Hatfield Forest is a 403.2 hectare biological Site of Special Scientific Interest in Essex, three miles east of Bishop's Stortford. It is also a National Nature Reserve and a Nature Conservation Review site. It is owned and managed by the National Trust. A medieval warren in the forest is a Scheduled Monument.

Hatfield is the only remaining intact Royal Hunting Forest and dates from the time of the Norman kings.
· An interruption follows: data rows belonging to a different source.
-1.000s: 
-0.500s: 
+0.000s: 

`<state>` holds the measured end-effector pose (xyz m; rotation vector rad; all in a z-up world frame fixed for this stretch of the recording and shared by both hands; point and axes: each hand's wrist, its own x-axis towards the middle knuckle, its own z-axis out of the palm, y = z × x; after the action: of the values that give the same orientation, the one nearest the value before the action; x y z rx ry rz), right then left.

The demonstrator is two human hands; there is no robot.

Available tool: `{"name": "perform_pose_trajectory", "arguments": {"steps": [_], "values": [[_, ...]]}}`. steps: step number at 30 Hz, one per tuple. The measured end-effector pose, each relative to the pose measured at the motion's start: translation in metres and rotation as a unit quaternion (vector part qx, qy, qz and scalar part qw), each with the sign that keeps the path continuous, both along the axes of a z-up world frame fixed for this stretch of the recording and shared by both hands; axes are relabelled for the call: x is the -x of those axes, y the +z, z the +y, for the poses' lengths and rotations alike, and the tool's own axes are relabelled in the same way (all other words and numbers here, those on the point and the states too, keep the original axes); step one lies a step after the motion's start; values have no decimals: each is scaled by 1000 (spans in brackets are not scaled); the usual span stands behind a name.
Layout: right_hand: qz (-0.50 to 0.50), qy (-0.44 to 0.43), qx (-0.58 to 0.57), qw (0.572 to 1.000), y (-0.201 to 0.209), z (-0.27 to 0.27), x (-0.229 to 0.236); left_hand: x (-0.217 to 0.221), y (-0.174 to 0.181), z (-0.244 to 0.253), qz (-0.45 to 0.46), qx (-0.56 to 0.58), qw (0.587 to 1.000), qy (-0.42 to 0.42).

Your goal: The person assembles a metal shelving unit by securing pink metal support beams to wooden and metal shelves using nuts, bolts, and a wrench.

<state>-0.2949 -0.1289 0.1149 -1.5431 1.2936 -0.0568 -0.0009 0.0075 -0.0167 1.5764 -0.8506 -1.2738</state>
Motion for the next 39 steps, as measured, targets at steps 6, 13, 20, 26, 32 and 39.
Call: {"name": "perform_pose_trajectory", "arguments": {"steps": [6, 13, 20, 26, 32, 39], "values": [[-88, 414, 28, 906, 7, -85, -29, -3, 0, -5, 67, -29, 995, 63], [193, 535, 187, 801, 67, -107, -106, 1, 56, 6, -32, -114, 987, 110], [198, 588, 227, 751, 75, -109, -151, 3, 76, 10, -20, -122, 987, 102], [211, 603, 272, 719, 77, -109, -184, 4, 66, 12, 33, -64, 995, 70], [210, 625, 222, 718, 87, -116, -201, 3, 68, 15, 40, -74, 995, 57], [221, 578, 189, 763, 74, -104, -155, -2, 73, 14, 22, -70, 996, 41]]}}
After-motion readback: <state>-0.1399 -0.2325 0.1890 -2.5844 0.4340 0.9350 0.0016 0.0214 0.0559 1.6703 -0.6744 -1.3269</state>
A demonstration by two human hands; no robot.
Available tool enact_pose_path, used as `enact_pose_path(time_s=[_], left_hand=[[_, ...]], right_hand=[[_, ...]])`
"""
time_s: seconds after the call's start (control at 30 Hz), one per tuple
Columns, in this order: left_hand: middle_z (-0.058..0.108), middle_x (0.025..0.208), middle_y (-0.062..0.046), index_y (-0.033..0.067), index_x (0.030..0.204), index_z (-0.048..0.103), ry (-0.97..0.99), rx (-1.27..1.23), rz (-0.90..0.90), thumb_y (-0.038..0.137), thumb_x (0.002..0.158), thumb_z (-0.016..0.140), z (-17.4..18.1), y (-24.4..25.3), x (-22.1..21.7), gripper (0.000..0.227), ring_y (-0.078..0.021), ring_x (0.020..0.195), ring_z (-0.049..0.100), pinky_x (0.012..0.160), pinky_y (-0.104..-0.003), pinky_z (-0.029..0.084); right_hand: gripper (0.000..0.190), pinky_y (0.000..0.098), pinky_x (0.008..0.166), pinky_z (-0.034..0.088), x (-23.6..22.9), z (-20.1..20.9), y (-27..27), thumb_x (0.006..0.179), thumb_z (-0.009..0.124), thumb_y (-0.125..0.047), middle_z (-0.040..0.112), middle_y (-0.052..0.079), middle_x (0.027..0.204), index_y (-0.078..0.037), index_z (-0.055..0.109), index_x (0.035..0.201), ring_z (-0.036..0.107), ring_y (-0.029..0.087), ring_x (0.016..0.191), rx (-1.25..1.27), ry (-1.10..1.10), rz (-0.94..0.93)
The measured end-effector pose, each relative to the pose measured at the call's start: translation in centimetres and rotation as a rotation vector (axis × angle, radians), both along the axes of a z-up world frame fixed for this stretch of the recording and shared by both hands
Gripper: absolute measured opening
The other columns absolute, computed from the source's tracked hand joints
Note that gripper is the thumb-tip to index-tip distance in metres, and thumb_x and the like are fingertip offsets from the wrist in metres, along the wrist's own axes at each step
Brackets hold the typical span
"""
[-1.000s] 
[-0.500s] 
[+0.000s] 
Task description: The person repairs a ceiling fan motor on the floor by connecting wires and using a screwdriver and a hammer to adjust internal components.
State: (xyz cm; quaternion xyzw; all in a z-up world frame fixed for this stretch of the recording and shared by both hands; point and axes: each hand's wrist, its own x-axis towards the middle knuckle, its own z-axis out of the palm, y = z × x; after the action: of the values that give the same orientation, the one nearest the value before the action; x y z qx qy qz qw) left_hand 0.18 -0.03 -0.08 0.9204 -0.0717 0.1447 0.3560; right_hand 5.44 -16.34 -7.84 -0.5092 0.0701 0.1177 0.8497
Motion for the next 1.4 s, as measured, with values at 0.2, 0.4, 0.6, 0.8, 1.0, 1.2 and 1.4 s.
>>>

Other parts of the once extensive Forest of Essex include Epping Forest to the southwest, Hainault Forest to the south and Writtle Forest to the east. Hatfield Forest was established as a Royal hunting forest in the late eleventh century, following the introduction of fallow deer and Forest Laws were imposed on areas by the king. Deer hunting and chasing was a popular sport for Norman kings and lords and strictly the word ‘forest’ means place of deer rather than of trees. In the case of Hatfield the area of Forest Law consisted of woodlands with plains.

Oliver Rackham, the botanist and expert on the countryside, in his book about the Forest entitled The Last Forest (Dent Books 1976) argues that: “Hatfield is of supreme interest in that all the elements of a medieval Forest survive: deer, cattle, coppice woods, pollards, scrub, timber trees, grassland and fen .... As such it is almost certainly unique in England and possibly in the world …….The Forest owes very little to the last 250 years ….. Hatfield is the only place where one can step back into the Middle Ages to see, with only a small effort of the imagination, what a Forest looked like in use.”